T1 uses time slots 24..1; E1 uses time slots 31..0. E1 uses TS0 for FAS overhead and TS16 for CAS overhead. E1-NONE has no overhead, so all 32 TSs are available for data. Enable/disable time slots by setting 32 1s/0s in a config param. Enabling an E1 overhead time slot, or enabling TS0 or TS25-TS31 for T1, is ignored by the driver, which knows better. The default TS param, 0xFFFFFFFF, enables the maximum number of time slots for whatever frame format is selected. 56 Kb/s time slots are not supported.

SEE ALSO

tcpdump(1), tcpdump(1), tcpdump(1), tcpdump(1), ioctl(2), bpf(4), bpf(4), bpf(4), bpf(4), de(4), de(4), de(4), de(4), kld(4), netgraph(4), p2p(4), pf(4), polling(4), sppp(4), sppp(4), sppp(4), altq.conf(5), altq.conf(5), loader.conf(5), pf.conf(5), altqd(8), altqd(8), frconfig(8), ifconfig(8), init(8), init(8), init(8), kldload(8), lkm(8), lkm(8), lmcconfig(8), modload(8), modload(8), modprobe(8), ngctl(8), ping(8), ppp(8), tcpdump(8), altq(9), altq(9), altq(9), ifnet(9) ifnet(9) ifnet(9) ifnet(9)

http://www.sbei.net/
http://www.kernel.org:/pub/linux/utils/net/hdlc
file://usr/src/linux/Documentation/networking/generic-hdlc.txt 

HISTORY

Ron Crane
had the idea to use a Fast Ethernet chip as a PCI interface and add an Ethernet-to-HDLC gate array to make a WAN card. David Boggs
designed the Ethernet-to-HDLC gate array and PC cards. We did this at our company, LAN Media Corporation (LMC). SBE Corporation aquired LMC and continues to make the cards.

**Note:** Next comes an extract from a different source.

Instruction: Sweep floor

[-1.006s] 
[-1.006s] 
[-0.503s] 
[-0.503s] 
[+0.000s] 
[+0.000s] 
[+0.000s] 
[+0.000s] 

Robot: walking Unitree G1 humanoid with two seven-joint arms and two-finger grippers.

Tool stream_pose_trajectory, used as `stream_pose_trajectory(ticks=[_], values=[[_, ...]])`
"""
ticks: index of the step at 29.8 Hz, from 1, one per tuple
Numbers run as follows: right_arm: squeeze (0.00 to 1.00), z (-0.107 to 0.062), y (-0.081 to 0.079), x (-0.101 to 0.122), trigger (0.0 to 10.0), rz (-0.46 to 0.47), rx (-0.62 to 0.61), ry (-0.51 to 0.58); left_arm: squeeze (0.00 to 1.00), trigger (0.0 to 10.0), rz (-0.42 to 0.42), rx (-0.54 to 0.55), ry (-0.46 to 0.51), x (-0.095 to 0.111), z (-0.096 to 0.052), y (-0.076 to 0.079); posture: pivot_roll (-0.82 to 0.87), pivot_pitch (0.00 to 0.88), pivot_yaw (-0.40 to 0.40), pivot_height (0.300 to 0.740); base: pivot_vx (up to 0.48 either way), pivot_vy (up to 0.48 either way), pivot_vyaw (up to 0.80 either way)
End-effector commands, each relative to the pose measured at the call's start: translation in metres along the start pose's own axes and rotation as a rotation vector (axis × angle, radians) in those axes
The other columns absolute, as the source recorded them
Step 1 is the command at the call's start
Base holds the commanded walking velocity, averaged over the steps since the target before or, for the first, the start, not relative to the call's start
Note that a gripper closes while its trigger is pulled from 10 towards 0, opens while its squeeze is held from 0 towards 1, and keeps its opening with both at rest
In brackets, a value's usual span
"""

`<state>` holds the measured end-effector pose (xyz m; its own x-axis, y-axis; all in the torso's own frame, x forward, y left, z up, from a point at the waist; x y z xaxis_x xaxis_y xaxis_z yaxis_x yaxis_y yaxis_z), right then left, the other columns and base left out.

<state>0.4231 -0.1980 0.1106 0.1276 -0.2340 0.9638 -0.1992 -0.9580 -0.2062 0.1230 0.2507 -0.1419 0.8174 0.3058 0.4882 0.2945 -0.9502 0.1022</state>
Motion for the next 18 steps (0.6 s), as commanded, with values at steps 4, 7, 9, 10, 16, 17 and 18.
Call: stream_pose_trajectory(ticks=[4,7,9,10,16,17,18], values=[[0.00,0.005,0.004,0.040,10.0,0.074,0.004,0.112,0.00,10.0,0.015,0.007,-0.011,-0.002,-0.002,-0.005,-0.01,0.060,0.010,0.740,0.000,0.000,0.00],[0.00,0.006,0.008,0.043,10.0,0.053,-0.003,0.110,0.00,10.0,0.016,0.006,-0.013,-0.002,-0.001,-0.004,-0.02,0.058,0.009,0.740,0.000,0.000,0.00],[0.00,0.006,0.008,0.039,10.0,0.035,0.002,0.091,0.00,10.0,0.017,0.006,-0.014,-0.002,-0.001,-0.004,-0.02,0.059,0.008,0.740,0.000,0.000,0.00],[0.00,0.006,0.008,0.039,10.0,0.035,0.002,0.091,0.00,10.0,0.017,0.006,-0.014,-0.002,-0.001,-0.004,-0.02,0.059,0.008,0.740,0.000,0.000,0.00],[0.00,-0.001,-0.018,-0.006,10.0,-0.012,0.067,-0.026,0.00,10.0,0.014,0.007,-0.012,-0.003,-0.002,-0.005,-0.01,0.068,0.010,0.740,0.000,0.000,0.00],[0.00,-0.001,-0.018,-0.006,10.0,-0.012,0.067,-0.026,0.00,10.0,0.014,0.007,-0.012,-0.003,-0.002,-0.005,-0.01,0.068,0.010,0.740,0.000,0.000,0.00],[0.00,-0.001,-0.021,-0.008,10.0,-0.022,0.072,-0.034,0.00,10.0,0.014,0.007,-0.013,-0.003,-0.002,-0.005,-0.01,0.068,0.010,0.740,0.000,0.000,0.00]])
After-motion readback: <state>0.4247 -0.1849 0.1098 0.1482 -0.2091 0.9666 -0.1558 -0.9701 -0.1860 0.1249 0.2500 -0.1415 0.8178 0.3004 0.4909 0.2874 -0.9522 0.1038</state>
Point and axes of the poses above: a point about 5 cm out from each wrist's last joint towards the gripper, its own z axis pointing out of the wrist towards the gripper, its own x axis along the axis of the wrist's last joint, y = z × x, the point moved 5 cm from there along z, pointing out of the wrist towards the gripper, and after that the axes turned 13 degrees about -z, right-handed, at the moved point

Since the cards use Tulip Ethernet chips, we started with Matt Thomas'
ubiquitous de(4) driver. Michael Graff
stripped out the Ethernet stuff and added HSSI stuff. Basil Gunn
ported it to Solaris (lost) and Rob Braun
ported it to Linux. Andrew Stanley-Jones
added support for three more cards. David Boggs
rewrote everything and now feels responsible for it.